There are several theories as to why this is the case. Some researchers believe that exercise helps expel pathogens out of the body’s airways, decreasing the risk of contracting a cold, the flu, or other respiratory illnesses. Others believe the correlation is due to increased circulation, which causes white blood cells and other infection-fighting antibodies to circulate throughout the body at a faster rate. Another theory has to do with stress. When the body experiences stress, it can take a toll on immune function. Exercise, however, slows the release of stress hormones, which may alleviate some of the day-to-day strain on the immune system.
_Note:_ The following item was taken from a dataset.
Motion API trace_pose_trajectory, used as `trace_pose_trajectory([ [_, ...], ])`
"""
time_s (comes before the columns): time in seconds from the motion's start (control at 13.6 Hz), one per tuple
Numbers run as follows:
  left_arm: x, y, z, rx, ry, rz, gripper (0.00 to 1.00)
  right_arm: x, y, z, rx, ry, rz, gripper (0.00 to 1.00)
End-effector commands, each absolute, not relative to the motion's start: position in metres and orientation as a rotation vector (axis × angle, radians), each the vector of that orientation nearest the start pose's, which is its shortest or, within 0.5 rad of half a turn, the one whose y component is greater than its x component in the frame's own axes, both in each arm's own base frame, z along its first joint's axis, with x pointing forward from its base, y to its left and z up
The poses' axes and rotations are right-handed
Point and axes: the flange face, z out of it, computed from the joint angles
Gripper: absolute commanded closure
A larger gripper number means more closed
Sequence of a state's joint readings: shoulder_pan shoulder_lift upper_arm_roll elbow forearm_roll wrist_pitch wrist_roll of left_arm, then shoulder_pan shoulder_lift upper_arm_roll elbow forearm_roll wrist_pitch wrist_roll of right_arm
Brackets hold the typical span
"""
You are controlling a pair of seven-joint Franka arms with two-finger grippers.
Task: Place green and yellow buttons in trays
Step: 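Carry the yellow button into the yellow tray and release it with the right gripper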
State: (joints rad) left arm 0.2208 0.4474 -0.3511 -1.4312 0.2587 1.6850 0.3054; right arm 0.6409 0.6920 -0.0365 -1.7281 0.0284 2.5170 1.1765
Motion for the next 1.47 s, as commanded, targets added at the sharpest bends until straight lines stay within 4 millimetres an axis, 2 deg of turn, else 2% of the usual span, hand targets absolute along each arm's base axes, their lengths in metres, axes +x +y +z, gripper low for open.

Regular exercise also helps maintain the health of vital organs, such as the lungs and heart. Individuals who are in good physical shape and regularly exercise often experience less severe symptoms and recover faster from respiratory illnesses than those who lead a sedentary lifestyle. For example, a 2020 study observed that active individuals who contracted the coronavirus tended to have less severe and shorter symptoms than inactive individuals. This study attributed these effects to increased circulation of antibodies and a variety of other factors.
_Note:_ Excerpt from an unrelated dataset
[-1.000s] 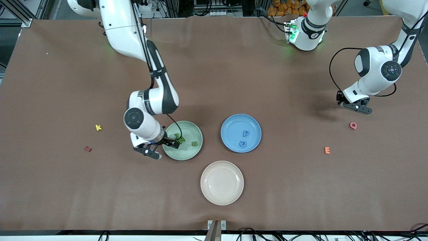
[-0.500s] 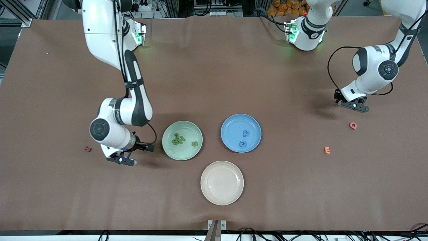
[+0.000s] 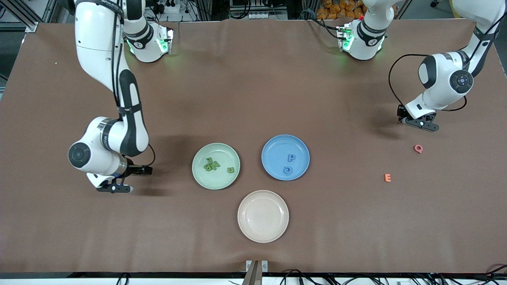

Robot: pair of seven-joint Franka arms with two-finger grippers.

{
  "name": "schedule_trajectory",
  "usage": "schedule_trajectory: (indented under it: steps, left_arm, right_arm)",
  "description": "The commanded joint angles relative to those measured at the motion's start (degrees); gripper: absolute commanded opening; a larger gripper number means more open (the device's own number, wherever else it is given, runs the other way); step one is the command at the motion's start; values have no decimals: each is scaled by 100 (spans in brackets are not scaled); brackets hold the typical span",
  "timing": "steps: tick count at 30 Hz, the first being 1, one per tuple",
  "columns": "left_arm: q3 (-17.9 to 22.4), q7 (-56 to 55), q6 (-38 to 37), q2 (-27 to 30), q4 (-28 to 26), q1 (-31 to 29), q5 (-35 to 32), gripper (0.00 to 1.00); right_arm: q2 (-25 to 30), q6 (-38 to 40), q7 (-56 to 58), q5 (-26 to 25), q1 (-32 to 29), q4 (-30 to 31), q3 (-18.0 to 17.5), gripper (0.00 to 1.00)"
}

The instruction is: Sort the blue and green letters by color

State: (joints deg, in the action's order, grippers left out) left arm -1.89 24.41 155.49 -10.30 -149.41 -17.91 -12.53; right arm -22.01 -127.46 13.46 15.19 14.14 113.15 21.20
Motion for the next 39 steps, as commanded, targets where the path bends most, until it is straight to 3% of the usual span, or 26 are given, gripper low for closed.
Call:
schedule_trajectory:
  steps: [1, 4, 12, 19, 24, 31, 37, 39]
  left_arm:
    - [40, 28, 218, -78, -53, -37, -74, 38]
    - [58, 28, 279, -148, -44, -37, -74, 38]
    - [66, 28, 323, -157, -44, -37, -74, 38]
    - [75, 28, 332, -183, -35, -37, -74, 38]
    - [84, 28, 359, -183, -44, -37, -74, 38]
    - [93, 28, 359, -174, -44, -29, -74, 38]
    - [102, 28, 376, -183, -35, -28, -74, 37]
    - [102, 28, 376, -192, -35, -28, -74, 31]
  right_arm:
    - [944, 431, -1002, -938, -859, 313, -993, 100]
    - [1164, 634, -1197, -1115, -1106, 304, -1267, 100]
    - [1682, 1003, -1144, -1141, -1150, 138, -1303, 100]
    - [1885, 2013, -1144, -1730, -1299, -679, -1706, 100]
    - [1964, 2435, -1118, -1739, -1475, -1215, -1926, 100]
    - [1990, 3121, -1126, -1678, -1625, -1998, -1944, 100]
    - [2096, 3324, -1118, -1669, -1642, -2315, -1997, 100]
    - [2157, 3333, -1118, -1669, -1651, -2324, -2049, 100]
What Kind of Exercise is Best for Immunity?

Because the ties between physical exercise and the immune system are still being explored, it is difficult to pinpoint specific exercises that support a healthy immune system. That said, there are general guidelines you can use to implement an exercise routine that will help bolster your immune system.

It is recommended that adults get around 30 minutes of moderate exercise five times a week—or 150 minutes of moderate exercise in total. This exercise could take the form of a brisk walk, a jog, or even a bicycle ride. The goal is to get your heartrate up—it doesn’t matter how you do it.

Hitting 150 minutes of exercise each week will help keep your heart and lungs healthy which, as mentioned above, will help your body fight off and recover from illness.

Healthy Lifestyle for Healthy Immunity

The immune system is complicated. It’s not a single body system but a variety of body systems working together to carry out all your immune functions. So, the way to support it isn’t to find one specific immune-boosting ingredient. It’s to live a healthier lifestyle and support your body overall. That’s why habits like exercise, diet, and even quality sleep are some of the most important habits to cultivate to maintain a healthy immune system. So, get some exercise, eat more vegetables, and start supporting your immune system by improving your overall health and wellness.